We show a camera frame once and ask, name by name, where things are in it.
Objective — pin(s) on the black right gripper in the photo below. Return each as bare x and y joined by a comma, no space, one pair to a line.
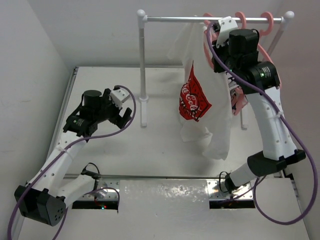
217,66

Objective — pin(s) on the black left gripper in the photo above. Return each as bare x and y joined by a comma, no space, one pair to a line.
117,119

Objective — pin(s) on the white t shirt red print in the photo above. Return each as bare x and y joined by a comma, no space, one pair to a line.
204,100

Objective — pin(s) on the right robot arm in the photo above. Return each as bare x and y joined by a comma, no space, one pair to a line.
236,52

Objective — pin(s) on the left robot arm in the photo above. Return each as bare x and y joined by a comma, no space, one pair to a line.
43,198

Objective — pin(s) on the newspaper print shirt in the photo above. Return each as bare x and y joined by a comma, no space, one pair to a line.
231,83

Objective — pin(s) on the empty pink hanger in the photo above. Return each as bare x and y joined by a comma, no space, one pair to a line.
263,33

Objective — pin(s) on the pink patterned shirt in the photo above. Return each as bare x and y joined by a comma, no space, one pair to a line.
233,97

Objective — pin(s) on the pink hanger with pink shirt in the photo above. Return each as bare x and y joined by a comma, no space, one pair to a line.
241,18

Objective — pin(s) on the white clothes rack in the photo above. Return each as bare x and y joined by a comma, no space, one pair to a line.
142,19

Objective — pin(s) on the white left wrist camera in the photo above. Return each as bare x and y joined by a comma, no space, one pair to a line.
119,96

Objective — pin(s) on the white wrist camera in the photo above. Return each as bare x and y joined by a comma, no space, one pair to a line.
226,25
119,96

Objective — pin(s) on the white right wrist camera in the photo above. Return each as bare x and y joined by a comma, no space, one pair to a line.
226,25

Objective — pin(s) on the metal base plate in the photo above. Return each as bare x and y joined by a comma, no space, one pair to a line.
111,186

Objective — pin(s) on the aluminium table edge rail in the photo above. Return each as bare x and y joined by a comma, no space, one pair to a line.
16,218

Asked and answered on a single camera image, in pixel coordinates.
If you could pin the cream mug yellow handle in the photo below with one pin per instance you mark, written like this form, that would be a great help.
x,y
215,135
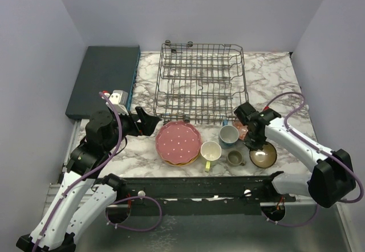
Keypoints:
x,y
211,152

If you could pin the yellow plate under pink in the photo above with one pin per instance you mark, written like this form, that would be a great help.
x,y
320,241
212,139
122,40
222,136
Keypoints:
x,y
182,163

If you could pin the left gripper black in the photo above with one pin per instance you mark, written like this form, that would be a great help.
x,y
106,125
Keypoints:
x,y
149,123

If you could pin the grey wire dish rack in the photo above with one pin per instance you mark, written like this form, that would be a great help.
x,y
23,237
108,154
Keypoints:
x,y
200,82

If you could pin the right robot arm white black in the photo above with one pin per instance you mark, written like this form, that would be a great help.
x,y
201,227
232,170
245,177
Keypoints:
x,y
331,175

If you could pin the small grey-brown cup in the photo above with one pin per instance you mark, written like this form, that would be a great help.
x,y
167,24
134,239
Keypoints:
x,y
235,158

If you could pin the pink polka dot plate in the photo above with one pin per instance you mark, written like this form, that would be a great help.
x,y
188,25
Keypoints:
x,y
178,142

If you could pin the dark patterned bowl cream inside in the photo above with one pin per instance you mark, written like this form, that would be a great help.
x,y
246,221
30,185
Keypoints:
x,y
265,157

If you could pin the red and blue patterned bowl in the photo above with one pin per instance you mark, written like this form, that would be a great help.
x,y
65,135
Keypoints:
x,y
242,129

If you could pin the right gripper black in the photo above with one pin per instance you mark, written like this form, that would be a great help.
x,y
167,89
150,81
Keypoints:
x,y
252,145

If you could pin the blue mug white inside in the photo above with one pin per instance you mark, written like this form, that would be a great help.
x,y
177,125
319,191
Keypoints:
x,y
228,136

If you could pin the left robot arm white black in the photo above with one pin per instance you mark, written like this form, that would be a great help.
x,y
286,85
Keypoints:
x,y
67,218

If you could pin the dark grey flat box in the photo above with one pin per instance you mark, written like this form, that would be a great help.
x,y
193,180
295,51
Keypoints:
x,y
104,68

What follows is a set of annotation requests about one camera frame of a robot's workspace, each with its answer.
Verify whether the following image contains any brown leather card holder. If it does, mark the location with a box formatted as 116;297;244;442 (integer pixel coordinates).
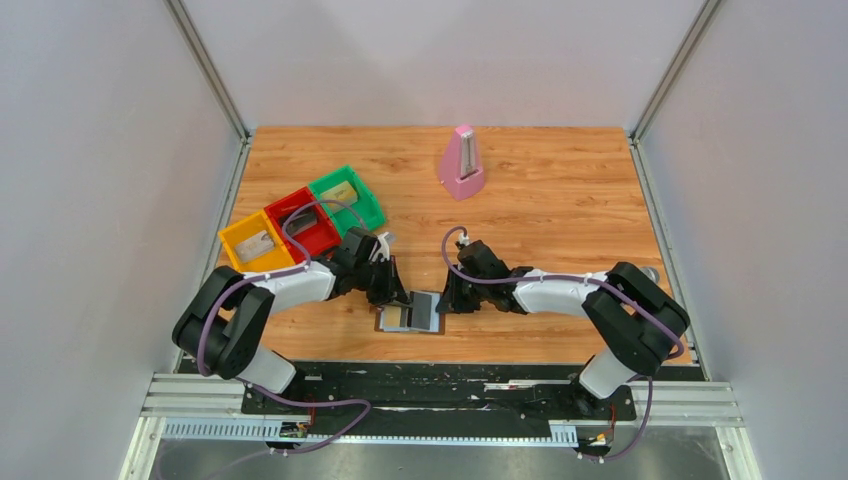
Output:
374;290;445;335

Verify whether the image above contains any black card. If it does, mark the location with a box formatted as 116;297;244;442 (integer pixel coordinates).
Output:
279;209;318;237
409;291;435;331

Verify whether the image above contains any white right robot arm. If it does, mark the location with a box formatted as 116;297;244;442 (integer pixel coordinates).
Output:
436;240;691;399

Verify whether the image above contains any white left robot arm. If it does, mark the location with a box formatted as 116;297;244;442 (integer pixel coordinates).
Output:
172;227;410;394

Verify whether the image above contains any gold striped card in holder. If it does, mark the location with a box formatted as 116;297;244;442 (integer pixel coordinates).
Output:
381;306;409;331

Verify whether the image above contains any gold card in green bin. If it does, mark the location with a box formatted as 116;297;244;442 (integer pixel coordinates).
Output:
320;181;359;213

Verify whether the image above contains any silver card in yellow bin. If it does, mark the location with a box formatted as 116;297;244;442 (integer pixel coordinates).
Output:
234;230;275;263

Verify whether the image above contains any green plastic bin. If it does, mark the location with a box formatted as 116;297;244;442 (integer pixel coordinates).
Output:
308;165;386;237

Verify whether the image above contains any red plastic bin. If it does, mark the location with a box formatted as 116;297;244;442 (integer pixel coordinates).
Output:
264;187;341;263

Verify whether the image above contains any pink metronome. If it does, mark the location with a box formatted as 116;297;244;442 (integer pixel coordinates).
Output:
437;124;485;201

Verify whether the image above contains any yellow plastic bin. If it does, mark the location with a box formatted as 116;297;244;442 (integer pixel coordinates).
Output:
218;210;295;272

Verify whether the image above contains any black microphone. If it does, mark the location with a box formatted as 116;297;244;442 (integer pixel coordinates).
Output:
640;266;661;284

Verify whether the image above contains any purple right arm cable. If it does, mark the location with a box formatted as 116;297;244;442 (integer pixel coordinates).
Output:
441;225;686;463

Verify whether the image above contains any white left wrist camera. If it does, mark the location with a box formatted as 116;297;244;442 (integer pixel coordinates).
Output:
372;231;396;262

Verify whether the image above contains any black mounting rail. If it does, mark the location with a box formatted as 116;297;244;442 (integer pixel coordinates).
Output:
142;360;637;448

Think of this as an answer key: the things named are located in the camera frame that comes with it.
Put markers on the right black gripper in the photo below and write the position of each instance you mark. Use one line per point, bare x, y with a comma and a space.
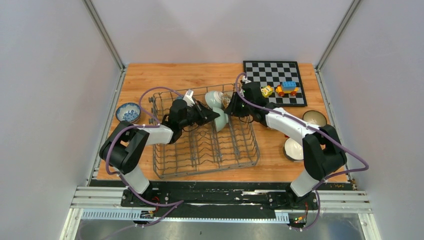
232, 108

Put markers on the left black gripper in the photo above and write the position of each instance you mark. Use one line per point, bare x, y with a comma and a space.
205, 115

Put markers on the beige speckled bowl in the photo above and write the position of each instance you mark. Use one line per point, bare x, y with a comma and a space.
226, 100

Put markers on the pale green bowl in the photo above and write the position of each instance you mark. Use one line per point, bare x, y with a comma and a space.
214, 99
222, 120

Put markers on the grey wire dish rack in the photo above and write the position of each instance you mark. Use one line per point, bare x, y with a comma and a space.
208, 148

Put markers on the blue floral white bowl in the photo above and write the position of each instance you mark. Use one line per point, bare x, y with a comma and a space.
129, 111

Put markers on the dark blue white bowl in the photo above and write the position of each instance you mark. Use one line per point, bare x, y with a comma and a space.
293, 150

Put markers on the black striped bowl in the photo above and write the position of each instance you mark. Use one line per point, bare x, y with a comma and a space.
315, 117

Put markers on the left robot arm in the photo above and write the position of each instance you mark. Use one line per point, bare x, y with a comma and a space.
124, 147

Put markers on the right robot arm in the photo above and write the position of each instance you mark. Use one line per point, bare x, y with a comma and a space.
322, 151

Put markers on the yellow toy block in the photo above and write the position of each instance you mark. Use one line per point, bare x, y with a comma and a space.
267, 91

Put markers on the black white checkerboard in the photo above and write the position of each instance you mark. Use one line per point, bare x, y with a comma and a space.
274, 73

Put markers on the orange blue toy car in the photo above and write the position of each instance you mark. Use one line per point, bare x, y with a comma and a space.
287, 88

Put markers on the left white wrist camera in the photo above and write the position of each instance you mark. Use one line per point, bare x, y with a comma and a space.
188, 98

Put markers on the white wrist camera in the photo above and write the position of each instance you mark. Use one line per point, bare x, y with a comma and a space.
188, 98
245, 80

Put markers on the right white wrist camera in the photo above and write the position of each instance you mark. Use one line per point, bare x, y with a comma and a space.
245, 80

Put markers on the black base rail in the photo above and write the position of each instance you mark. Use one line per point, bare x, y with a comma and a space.
215, 202

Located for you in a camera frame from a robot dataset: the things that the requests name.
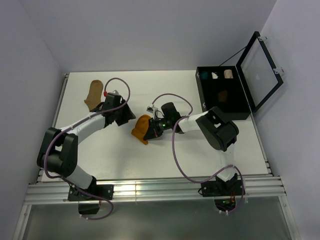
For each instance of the black storage box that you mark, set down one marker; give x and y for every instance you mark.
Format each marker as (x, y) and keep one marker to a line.
(220, 86)

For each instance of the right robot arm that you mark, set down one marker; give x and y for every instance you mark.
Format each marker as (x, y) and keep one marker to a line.
(220, 132)

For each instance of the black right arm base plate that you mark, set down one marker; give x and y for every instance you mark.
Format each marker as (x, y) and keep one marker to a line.
(219, 188)

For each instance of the dark brown striped-cuff sock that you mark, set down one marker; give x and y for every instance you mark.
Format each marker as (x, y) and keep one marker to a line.
(222, 96)

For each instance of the teal rolled sock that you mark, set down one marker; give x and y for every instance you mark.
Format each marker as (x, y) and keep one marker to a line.
(204, 75)

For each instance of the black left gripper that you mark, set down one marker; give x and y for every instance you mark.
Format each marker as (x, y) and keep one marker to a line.
(128, 115)

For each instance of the glass box lid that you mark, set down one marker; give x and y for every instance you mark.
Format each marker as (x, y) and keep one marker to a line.
(259, 75)

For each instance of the mustard yellow striped-cuff sock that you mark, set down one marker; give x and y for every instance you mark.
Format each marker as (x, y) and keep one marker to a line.
(141, 127)

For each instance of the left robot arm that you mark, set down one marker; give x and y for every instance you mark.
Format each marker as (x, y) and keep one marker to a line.
(59, 149)

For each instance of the tan ribbed sock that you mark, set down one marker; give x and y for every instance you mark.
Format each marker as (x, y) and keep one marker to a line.
(94, 94)

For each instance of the aluminium front frame rails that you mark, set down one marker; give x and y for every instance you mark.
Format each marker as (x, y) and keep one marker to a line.
(167, 189)

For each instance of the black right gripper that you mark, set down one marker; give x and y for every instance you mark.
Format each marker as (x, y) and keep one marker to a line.
(153, 131)

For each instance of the aluminium table edge rail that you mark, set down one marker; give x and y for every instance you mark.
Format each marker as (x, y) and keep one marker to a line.
(65, 81)

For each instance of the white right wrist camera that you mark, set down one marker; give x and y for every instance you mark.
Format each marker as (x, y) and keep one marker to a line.
(157, 114)

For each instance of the beige rolled sock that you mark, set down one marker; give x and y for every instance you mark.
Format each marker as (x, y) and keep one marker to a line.
(228, 74)

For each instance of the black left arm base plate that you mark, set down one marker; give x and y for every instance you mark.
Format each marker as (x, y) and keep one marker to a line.
(99, 192)

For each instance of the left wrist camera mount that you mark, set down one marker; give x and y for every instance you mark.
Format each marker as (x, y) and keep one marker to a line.
(111, 93)

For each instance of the white rolled sock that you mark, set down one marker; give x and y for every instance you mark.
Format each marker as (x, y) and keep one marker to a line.
(214, 76)

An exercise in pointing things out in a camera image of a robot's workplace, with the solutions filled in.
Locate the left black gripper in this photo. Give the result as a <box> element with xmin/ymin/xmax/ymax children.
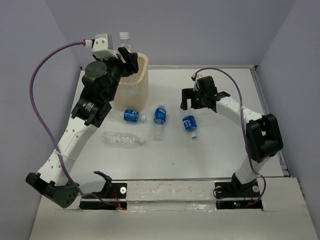
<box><xmin>93</xmin><ymin>48</ymin><xmax>139</xmax><ymax>103</ymax></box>

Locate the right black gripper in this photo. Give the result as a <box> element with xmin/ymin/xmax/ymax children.
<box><xmin>180</xmin><ymin>87</ymin><xmax>207</xmax><ymax>110</ymax></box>

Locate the blue label bottle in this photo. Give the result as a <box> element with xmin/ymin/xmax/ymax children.
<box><xmin>109</xmin><ymin>109</ymin><xmax>147</xmax><ymax>124</ymax></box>
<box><xmin>180</xmin><ymin>109</ymin><xmax>198</xmax><ymax>140</ymax></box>
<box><xmin>153</xmin><ymin>103</ymin><xmax>167</xmax><ymax>141</ymax></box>

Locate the clear bottle without label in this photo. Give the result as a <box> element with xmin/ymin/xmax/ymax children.
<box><xmin>119</xmin><ymin>32</ymin><xmax>139</xmax><ymax>96</ymax></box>

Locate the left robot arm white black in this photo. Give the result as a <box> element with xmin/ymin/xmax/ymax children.
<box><xmin>25</xmin><ymin>47</ymin><xmax>139</xmax><ymax>209</ymax></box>

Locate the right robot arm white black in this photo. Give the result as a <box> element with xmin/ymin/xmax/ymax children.
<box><xmin>180</xmin><ymin>75</ymin><xmax>284</xmax><ymax>196</ymax></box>

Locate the cream plastic bin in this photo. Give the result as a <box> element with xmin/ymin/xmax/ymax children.
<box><xmin>113</xmin><ymin>53</ymin><xmax>149</xmax><ymax>111</ymax></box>

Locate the clear bottle lying left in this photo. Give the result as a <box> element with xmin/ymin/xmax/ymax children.
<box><xmin>102</xmin><ymin>131</ymin><xmax>146</xmax><ymax>148</ymax></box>

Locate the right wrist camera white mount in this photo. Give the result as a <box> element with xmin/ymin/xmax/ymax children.
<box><xmin>191</xmin><ymin>73</ymin><xmax>203</xmax><ymax>92</ymax></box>

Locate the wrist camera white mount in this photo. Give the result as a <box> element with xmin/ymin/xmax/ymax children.
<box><xmin>83</xmin><ymin>33</ymin><xmax>118</xmax><ymax>60</ymax></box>
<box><xmin>191</xmin><ymin>73</ymin><xmax>203</xmax><ymax>92</ymax></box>

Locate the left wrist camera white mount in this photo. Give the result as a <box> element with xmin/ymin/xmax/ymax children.
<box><xmin>83</xmin><ymin>33</ymin><xmax>118</xmax><ymax>60</ymax></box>

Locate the aluminium table edge frame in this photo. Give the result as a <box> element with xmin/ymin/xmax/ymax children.
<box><xmin>79</xmin><ymin>64</ymin><xmax>292</xmax><ymax>177</ymax></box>

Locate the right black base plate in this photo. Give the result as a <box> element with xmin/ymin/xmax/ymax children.
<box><xmin>212</xmin><ymin>180</ymin><xmax>263</xmax><ymax>210</ymax></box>

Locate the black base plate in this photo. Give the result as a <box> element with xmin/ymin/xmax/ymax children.
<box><xmin>79</xmin><ymin>171</ymin><xmax>128</xmax><ymax>211</ymax></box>
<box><xmin>212</xmin><ymin>180</ymin><xmax>263</xmax><ymax>210</ymax></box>

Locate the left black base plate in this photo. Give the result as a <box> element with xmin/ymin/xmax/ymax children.
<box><xmin>79</xmin><ymin>171</ymin><xmax>128</xmax><ymax>211</ymax></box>

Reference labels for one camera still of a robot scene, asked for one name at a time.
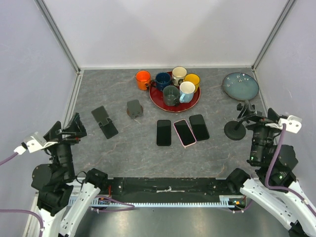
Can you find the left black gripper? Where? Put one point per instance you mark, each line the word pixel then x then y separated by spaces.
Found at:
pixel 76 127

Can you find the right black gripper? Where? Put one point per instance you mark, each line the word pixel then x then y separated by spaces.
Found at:
pixel 272 115

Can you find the black round-base phone stand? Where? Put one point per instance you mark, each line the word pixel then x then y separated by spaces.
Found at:
pixel 235 130

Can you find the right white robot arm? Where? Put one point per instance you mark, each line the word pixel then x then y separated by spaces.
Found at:
pixel 276 188

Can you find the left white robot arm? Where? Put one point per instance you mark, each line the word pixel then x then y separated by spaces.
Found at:
pixel 53 180

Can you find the black folding phone stand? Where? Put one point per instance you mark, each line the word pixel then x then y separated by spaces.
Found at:
pixel 105 123

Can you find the grey stand on wooden base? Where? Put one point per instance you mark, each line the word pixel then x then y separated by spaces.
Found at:
pixel 134 109

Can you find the blue ceramic plate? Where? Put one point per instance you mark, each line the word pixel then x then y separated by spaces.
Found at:
pixel 240 86

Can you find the yellow mug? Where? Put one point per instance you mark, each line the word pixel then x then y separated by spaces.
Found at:
pixel 193 78

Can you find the light blue white mug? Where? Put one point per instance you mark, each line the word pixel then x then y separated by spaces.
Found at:
pixel 187 90

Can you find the orange mug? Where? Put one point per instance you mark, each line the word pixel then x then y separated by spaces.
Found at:
pixel 143 79

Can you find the red round tray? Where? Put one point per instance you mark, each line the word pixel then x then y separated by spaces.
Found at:
pixel 156 97

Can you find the white speckled mug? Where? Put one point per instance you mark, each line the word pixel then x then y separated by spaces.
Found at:
pixel 178 75

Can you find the grey glass mug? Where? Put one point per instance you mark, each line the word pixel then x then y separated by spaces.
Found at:
pixel 171 95

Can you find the dark blue mug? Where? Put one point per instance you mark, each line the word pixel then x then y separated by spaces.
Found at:
pixel 161 81

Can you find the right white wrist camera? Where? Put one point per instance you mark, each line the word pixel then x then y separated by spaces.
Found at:
pixel 291 124

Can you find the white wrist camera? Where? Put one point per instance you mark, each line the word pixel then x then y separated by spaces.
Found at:
pixel 33 143
pixel 291 124

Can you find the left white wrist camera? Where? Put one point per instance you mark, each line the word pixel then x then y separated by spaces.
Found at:
pixel 33 143

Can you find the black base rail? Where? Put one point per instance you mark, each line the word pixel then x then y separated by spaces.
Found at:
pixel 167 190

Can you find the slotted cable duct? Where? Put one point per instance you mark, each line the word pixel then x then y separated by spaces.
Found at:
pixel 223 202

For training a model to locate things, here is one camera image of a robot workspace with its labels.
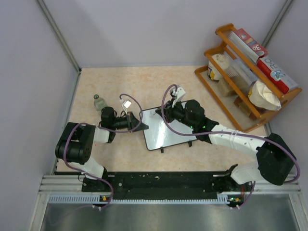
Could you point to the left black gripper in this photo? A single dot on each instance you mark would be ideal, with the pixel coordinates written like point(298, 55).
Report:
point(133, 124)

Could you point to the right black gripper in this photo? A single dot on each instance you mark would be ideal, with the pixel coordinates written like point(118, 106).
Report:
point(168, 110)

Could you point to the black framed whiteboard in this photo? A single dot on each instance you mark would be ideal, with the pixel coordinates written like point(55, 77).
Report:
point(159, 136)

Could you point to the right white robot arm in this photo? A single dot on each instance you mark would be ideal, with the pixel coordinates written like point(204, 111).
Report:
point(273, 160)

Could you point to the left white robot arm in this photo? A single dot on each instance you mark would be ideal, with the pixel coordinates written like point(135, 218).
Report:
point(76, 142)

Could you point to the clear plastic bottle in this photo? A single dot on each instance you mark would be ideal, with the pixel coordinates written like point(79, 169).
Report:
point(99, 102)

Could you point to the white yellow jar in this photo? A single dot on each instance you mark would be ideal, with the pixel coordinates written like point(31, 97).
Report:
point(223, 61)

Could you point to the beige block on shelf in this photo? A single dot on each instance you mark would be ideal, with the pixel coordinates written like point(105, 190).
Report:
point(225, 89)

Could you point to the orange wooden shelf rack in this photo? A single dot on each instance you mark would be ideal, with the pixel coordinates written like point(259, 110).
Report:
point(240, 111)

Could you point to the clear plastic container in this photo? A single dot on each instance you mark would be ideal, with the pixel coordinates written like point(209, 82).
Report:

- [EXERCISE DESCRIPTION]: In the entries above, find each line containing the string "rolled" and copy it.

- [SOLUTION TO THE EXERCISE]:
For each instance of the teal rolled sock that you mark, set down one marker; give x and y for every instance you mark.
For each instance of the beige rolled sock that you mark, set down one marker; give x and y for every instance you mark.
For each instance of the white rolled sock that you mark, set down one marker; give x and y for every instance you mark.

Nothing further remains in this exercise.